Природу этой петли она так до конца и не поняла, хотя провела здесь две тысячи шестьсот недель. Складывалось ощущение, как будто петля эволюционирует и становится умнее одновременно с Мичи, учитывает все ее ошибки и промахи, чтобы впоследствии обыграть их по-своему и часто – Мичи во вред. Так, в одном из циклов Мичи не смогла попасть в зал, где Хару училась танцевать. В этом зале поздним вечером был найден труп Хару, а о том, кто это сделал, так ничего и не выяснили. Во время следующего цикла Мичи пришла в зал заранее, но Хару там не оказалось – она погибла неподалеку от школы. Это навело Мичи на мысль, что петля каким-то образом подстраивает события так, чтобы Мичи сделала определенные выводы. Если не получается, значит, нужно искать другой путь. Методом проб и ошибок она выяснила, что лучше всего прибегнуть к помощи полукровки, пусть даже он себя еще не осознает. Здесь было важно рассчитать время таким образом, чтобы Хидео не пришел слишком рано (иначе тоже рискнул бы стать жертвой), но и не слишком поздно (иначе Хару бы спасти не удалось). Мичи с болезненной точностью рассчитала время посекундно так, чтобы Хидео вовремя успел попасть в нужную зону. Когда она пришла к мысли, чтобы попросить у Хидео помощи, цикл перестал менять обстоятельства и место смерти Хару – значит, она нащупала верный путь.
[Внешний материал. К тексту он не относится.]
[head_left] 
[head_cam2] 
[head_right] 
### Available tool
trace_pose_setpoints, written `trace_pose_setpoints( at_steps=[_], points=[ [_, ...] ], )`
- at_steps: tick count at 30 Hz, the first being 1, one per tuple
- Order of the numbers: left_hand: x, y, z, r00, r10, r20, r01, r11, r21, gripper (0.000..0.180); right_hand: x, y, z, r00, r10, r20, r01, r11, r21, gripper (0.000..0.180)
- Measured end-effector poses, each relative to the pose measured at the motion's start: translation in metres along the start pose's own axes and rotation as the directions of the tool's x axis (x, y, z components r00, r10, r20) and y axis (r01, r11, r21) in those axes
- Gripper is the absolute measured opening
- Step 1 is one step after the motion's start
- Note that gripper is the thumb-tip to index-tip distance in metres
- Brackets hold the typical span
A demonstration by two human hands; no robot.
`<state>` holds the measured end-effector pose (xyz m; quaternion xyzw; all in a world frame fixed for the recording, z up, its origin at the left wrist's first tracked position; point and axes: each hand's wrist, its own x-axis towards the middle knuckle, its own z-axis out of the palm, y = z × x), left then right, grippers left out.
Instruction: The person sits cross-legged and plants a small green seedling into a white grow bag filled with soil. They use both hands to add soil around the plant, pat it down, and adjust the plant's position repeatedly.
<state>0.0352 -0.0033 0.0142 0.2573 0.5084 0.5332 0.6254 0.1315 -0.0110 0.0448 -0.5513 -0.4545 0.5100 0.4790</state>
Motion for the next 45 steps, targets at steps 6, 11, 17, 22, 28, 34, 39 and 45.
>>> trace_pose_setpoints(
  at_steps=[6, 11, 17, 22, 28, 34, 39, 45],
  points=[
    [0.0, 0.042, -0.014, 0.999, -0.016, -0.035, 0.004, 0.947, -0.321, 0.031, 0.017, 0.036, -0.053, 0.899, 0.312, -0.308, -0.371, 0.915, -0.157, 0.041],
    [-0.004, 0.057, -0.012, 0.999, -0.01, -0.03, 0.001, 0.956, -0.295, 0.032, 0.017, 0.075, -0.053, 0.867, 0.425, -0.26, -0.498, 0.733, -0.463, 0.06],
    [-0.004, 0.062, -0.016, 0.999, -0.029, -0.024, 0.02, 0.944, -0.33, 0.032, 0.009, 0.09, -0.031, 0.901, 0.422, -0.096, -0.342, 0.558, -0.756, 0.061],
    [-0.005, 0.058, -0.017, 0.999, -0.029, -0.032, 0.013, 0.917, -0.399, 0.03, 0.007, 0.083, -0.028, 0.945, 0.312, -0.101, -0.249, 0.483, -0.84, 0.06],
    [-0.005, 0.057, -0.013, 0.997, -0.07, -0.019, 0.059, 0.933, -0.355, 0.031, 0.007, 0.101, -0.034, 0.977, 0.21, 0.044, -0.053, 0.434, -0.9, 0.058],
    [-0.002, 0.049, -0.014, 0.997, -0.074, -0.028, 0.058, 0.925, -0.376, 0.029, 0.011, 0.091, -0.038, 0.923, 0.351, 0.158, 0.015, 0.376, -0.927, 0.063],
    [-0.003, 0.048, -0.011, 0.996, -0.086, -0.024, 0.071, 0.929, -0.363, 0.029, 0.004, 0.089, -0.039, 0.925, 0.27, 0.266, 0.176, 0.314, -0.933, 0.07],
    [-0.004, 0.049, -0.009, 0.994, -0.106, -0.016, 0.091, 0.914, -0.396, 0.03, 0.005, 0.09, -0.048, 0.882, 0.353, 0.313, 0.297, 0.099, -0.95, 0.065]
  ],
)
Часто Мичи размышляла, как жизнь протекает вне петли – какая реальность разворачивается за границами того крохотного отрезка времени, отпущенного ей? Сколько же пройдет лет прежде, чем Мичи сможет, наконец, выйти из ловушки, в которую сама же себя и посадила? Она не могла сказать. Вся эта беготня так сильно ее измотала, что она уже не была в состоянии лишний раз шевелиться.
Лучше бы она умерла.
Слишком долго она бегала за неподвластным ей существом, слишком долго пыталась обмануть себя: жизнь в качестве кицунэ – это не второй шанс, подаренный ей Инари, а всего лишь услуга за другую услугу: Мичи отдает душу и исправляет тот беспорядок, который натворили цукай, а взамен получает жизнь и возможность спасти сестру.
Бездушная жизнь – все еще жизнь, просто в несколько иных условиях.
Только теперь, по прошествии почти ста человеческих лет, которые Мичи провела на границе мира духов и мира замкнутого временного отрезка, она поняла, что в сущности, не так важно было прыгать с крыши школы, чтобы умереть. Более того, принимать помощь мебу после этого поступка было еще глупее. Что она получила за все время безудержных поисков? Лишь головную боль и желание покончить со всем на свете.
Когда Мичи увидела убийцу, у нее перемкнуло сознание. Она кинулась на него, дрожа от гнева, что копился в ней все это время, наслаивался как капающий со свечи воск. Она хотела уничтожить это недоразумение, эту гадкую мерзкую тварь прямо здесь и сейчас, и ее силы воли едва хватило на то, чтобы просто заговорить с ним. Она бы разорвала его еще несколько тысяч раз и даже не изменилась бы в лице. Бездушие убило в ней отвращение к телу и его страданиям.